Il cigno nero

«Se volete farvi un’idea della personalità, della morale e dell’eleganza di un amico, dovete osservarlo mentre affronta circostanze difficili, non nella realtà rosea della vita di tutti i giorni»

Citazione tratta da Il cigno nero di Nassim Nicholas Taleb

 

Il futuro presidente della Banca Centrale Europea, Christine Lagarde, lo ha osservato mentre affrontava circostanze difficili. Il riferimento è indirizzato a Mario Draghi, che da numero uno dell’Eurotower ha dovuto contrastare i molteplici ostacoli e le crisi che hanno colpito il Vecchio Continente nel corso del suo mandato. E – come scrive Nassim Nicholas Taleb – Lagarde si è fatta un’idea della sua personalità, e soprattutto della sua linea politica che, infatti, vuole portare avanti. Lo ha ribadito anche nei giorni scorsi: «L’espansione economica dell’Eurozona ha rallentato di recente e i rischi sulle prospettive di crescita rimangono orientati al ribasso. Di conseguenza è chiaro che la politica monetaria deve rimanere altamente accomodante nel prossimo futuro», ha fatto sapere l’ex direttore generale del Fondo Monetario Internazionale. Non solo: Lagarde ha detto di essere favorevole anche a ridiscutere le regole che fissano i paletti per i bilanci nazionali e alla creazione di uno strumento per aiutare i Paesi che adottano la moneta unica durante i periodi di difficoltà. Relativamente al rallentamento del Vecchio Continente, Lagarde ha spiegato che tra le cause ci sono fattori geo-politici, il riemergere del protezionismo e le vulnerabilità dei mercati emergenti.
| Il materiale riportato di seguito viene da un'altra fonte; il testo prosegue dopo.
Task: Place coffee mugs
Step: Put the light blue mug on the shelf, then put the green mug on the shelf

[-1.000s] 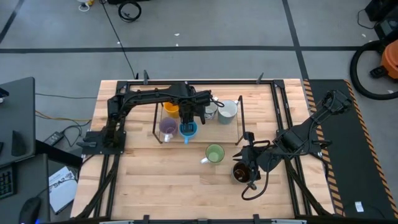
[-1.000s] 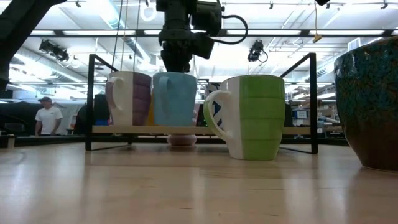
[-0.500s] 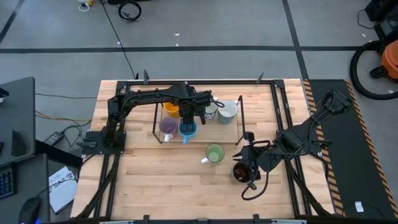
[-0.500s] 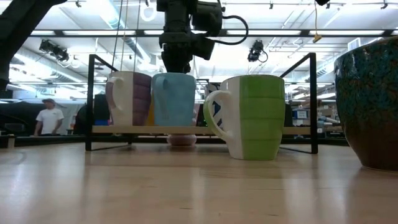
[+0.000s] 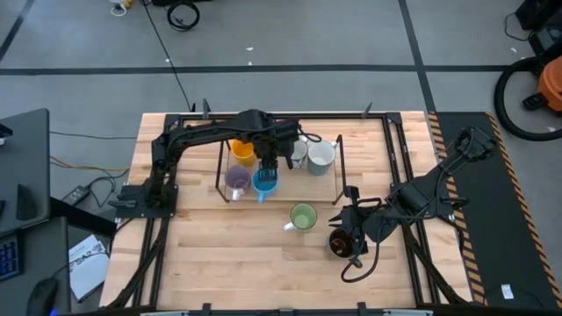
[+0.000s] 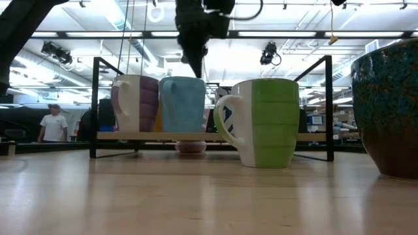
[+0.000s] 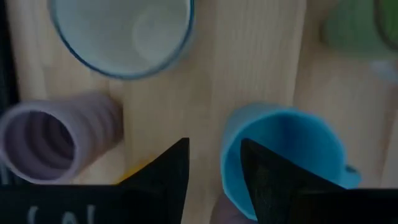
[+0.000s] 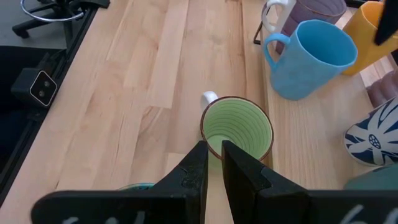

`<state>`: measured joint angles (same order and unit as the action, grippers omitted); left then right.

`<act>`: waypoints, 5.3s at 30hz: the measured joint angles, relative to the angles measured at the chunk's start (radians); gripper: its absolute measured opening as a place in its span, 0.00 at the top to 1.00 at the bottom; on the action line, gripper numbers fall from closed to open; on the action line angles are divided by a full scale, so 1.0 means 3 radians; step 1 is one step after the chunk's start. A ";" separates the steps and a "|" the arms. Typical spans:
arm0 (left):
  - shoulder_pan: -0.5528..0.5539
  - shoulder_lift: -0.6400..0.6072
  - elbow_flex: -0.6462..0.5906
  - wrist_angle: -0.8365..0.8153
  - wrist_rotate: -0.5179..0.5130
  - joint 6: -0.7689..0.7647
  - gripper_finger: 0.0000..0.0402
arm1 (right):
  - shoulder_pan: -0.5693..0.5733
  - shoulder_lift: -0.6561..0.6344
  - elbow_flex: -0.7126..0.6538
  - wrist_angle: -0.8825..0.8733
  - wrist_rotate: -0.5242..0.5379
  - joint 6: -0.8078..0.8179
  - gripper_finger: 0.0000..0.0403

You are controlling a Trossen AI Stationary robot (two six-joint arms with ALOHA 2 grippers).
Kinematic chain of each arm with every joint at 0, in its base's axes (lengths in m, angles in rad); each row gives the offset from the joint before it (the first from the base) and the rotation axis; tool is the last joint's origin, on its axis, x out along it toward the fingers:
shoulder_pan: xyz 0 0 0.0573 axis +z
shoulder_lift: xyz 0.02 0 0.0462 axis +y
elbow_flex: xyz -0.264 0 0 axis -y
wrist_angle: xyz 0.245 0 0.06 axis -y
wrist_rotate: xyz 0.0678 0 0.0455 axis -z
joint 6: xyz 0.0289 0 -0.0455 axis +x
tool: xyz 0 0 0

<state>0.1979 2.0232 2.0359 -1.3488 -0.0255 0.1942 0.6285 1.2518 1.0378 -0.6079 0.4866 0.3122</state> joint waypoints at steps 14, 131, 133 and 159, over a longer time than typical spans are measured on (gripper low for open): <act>-0.0373 0.0071 0.0120 0.0409 -0.0038 -0.0368 0.62 | 0.0000 0.0000 0.0000 -0.0001 0.0005 0.0000 0.87; -0.0630 0.0110 0.0115 0.0839 -0.0461 0.0030 0.63 | 0.0008 -0.0038 -0.0247 -0.0016 0.0674 0.0033 0.87; -0.0701 0.0057 0.0115 0.0909 -0.0452 0.0027 0.63 | 0.0008 -0.0037 -0.0261 -0.0005 0.0673 0.0091 0.87; -0.1868 -0.1321 -0.2415 0.3033 -0.1227 -0.0704 0.63 | -0.0470 0.0123 -0.0196 0.0746 -0.0084 -0.0074 0.91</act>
<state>-0.3624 1.6268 1.3114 -0.4389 -0.3937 -0.0170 0.4876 1.2887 0.9791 -0.3841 0.4613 0.2901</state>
«La Bce ha un’ampia scatola di attrezzi a sua disposizione – ha precisato – e deve essere pronta ad agire. Il mix giusto di strumenti da impiegare dipenderà dalla natura degli shock che vanno a impattare l’outlook dell’inflazione oltre che le condizioni dei mercati finanziari». Tra le prossime decisioni di politica monetaria dovrebbe esserci un ribasso di tassi sui depositi overnight (ad oggi già negativi dello 0,4%), e addirittura una riproposizione del Bazooka, ovvero il programma di acquisto di titoli di Stato e corporate.

Nel futuro d’Europa, comunque, si prospettano svariate circostanze difficili da affrontare, a partire dalla Brexit, che sembra destinata a un ulteriore rinvio. La Camera dei Comuni ha approvato ieri la legge per impedire il No Deal, promossa dalle opposizioni e dai conservatori che si sono ribellati al premier antieuropeista Boris Johnson, per cercare di posticipare l’uscita del Regno Unito dall’UE qualora non si trovasse un accordo entro il 31 ottobre. La sterlina è così tornata a guadagnare terreno. Ma se da un lato l’Hard Brexit è stata scongiurata (per il momento), dall’altro è difficile capire cosa succederà ora, poiché non c’è più una maggioranza a causa dell’addio del deputato tory Phillip Lee, che nei giorni scorsi è passato ai liberal-democratici. E oltre 20 parlamentari conservatori sono stati espulsi dal partito dopo essere andati contro la linea di Johnson.

Le circostanze difficili non mancano nemmeno se guardiamo al rapporto tra Stati Uniti e Cina. Le trattative tra le due superpotenze sono caratterizzate dall’alternarsi di momenti di tensione e momenti di distensione. I mercati continuano a desiderare un accordo che non metta a rischio la crescita globale (attualmente minacciata anche dai contrasti tra Washington e Pechino), ma nel frattempo sono scattate le nuove tariffe commerciali. Negli States, infatti, dal primo settembre è entrata in vigore l’aliquota del 15% su 112 miliardi di dollari di beni made in China, come annunciato nella notte di venerdì 23 agosto, a mercati chiusi, dal presidente Donald Trump. Nella lista figurano anche beni di consumo, come le scarpe da jogging o gli articoli per la casa, fino ad alcuni prodotti tech. Dal 15 dicembre prossimo poi, salvo possibili ripensamenti, un’ulteriore aliquota del 15% verrà imposta su altri 160 miliardi di importazioni da Pechino, mentre da ottobre scatterà un aumento tariffario (dal 25% al 30%) sui 250 miliardi di dollari di prodotti cinesi già tassati.

Il Paese asiatico non vuole rimanere uno spettatore passivo, e così sono entrati in vigore dazi su 75 miliardi di prodotti a stelle e strisce, tra cui una tariffa aggiuntiva del 5% sui semi di soia e sul petrolio greggio importato dagli Stati Uniti. Inoltre, il 15 dicembre Pechino ripristinerà la tassa alla dogana del 25% sulle auto, che era stata precedentemente sospesa.